YOUR OBJECTIVE: Transcribe the listing exactly as written. Leave the images out.

-------

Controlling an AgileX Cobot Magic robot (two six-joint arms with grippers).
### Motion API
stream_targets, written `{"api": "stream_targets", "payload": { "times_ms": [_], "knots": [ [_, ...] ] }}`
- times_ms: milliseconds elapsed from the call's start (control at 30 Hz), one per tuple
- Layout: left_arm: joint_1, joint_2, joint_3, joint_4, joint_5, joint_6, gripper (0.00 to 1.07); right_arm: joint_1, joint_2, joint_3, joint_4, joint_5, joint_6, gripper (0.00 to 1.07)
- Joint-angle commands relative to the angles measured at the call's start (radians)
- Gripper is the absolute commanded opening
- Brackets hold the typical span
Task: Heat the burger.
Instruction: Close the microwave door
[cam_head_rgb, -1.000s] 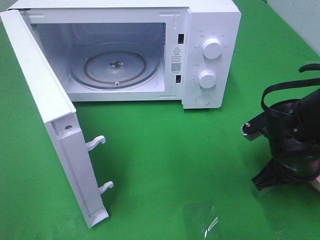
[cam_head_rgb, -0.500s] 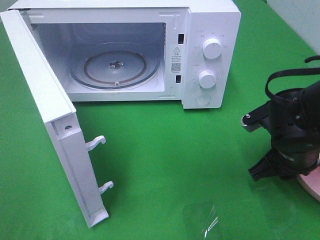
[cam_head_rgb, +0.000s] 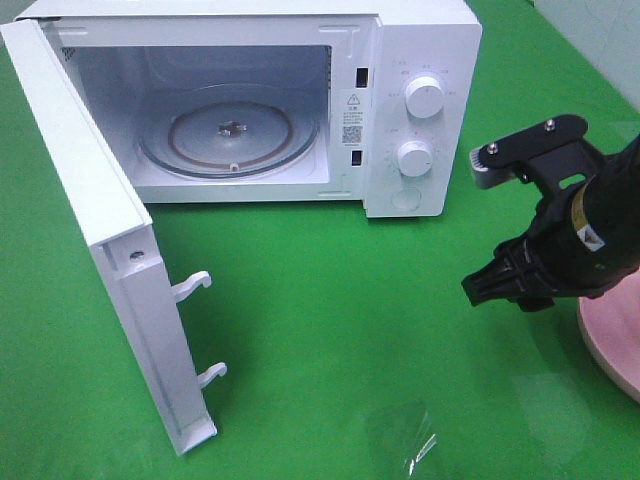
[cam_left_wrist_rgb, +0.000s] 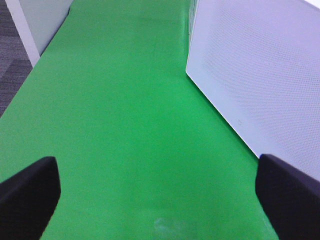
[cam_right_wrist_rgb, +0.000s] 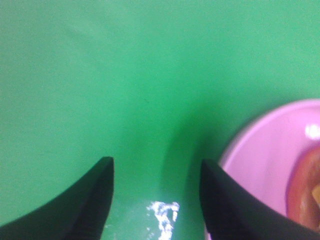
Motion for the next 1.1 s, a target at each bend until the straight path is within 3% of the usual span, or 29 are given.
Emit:
{"api": "stream_targets", "payload": {
  "times_ms": [33,67,100,133,167,233,600,1100],
  "knots": [
    [0.002,-0.005,0.0,0.0,-0.012,-0.005,0.98,-0.004,-0.127,-0.003,0.133,-0.03,-0.247,0.66],
    [0.002,-0.005,0.0,0.0,-0.012,-0.005,0.98,-0.004,-0.127,-0.003,0.133,-0.03,-0.247,0.66],
    [0.002,-0.005,0.0,0.0,-0.012,-0.005,0.98,-0.004,-0.184,-0.003,0.199,-0.024,-0.334,0.76],
    [0.002,-0.005,0.0,0.0,-0.012,-0.005,0.98,-0.004,-0.184,-0.003,0.199,-0.024,-0.334,0.76],
    [0.002,-0.005,0.0,0.0,-0.012,-0.005,0.98,-0.004,-0.231,-0.003,0.258,0.004,-0.397,0.83],
    [0.002,-0.005,0.0,0.0,-0.012,-0.005,0.98,-0.004,-0.281,-0.003,0.328,0.061,-0.466,0.86],
    [0.002,-0.005,0.0,0.0,-0.012,-0.005,0.98,-0.004,-0.544,-0.002,0.402,0.408,-0.527,0.78],
    [0.002,-0.005,0.0,0.0,-0.012,-0.005,0.98,-0.004,-0.932,0.084,0.405,0.558,-0.52,0.76]
  ]
}}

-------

SOLVED EXERCISE:
Controlling an AgileX Cobot Magic robot (two six-joint arms with grippers).
### Motion API
stream_targets, written `{"api": "stream_targets", "payload": { "times_ms": [_], "knots": [ [_, ...] ] }}`
- times_ms: milliseconds elapsed from the call's start (control at 30 Hz), one per tuple
- Layout: left_arm: joint_1, joint_2, joint_3, joint_4, joint_5, joint_6, gripper (0.00 to 1.07); right_arm: joint_1, joint_2, joint_3, joint_4, joint_5, joint_6, gripper (0.00 to 1.07)
- Joint-angle commands relative to the angles measured at the call's start (radians)
- Gripper is the absolute commanded opening
- Brackets hold the typical span
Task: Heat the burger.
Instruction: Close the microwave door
[cam_head_rgb, -1.000s] 
[cam_head_rgb, -0.500s] 
[cam_head_rgb, +0.000s] 
[cam_left_wrist_rgb, +0.000s] 
[cam_right_wrist_rgb, +0.000s] 
Motion for the next 1.1 s, a target at each bend until the straight path is within 3% of the usual span, or 29 are given.
Emit:
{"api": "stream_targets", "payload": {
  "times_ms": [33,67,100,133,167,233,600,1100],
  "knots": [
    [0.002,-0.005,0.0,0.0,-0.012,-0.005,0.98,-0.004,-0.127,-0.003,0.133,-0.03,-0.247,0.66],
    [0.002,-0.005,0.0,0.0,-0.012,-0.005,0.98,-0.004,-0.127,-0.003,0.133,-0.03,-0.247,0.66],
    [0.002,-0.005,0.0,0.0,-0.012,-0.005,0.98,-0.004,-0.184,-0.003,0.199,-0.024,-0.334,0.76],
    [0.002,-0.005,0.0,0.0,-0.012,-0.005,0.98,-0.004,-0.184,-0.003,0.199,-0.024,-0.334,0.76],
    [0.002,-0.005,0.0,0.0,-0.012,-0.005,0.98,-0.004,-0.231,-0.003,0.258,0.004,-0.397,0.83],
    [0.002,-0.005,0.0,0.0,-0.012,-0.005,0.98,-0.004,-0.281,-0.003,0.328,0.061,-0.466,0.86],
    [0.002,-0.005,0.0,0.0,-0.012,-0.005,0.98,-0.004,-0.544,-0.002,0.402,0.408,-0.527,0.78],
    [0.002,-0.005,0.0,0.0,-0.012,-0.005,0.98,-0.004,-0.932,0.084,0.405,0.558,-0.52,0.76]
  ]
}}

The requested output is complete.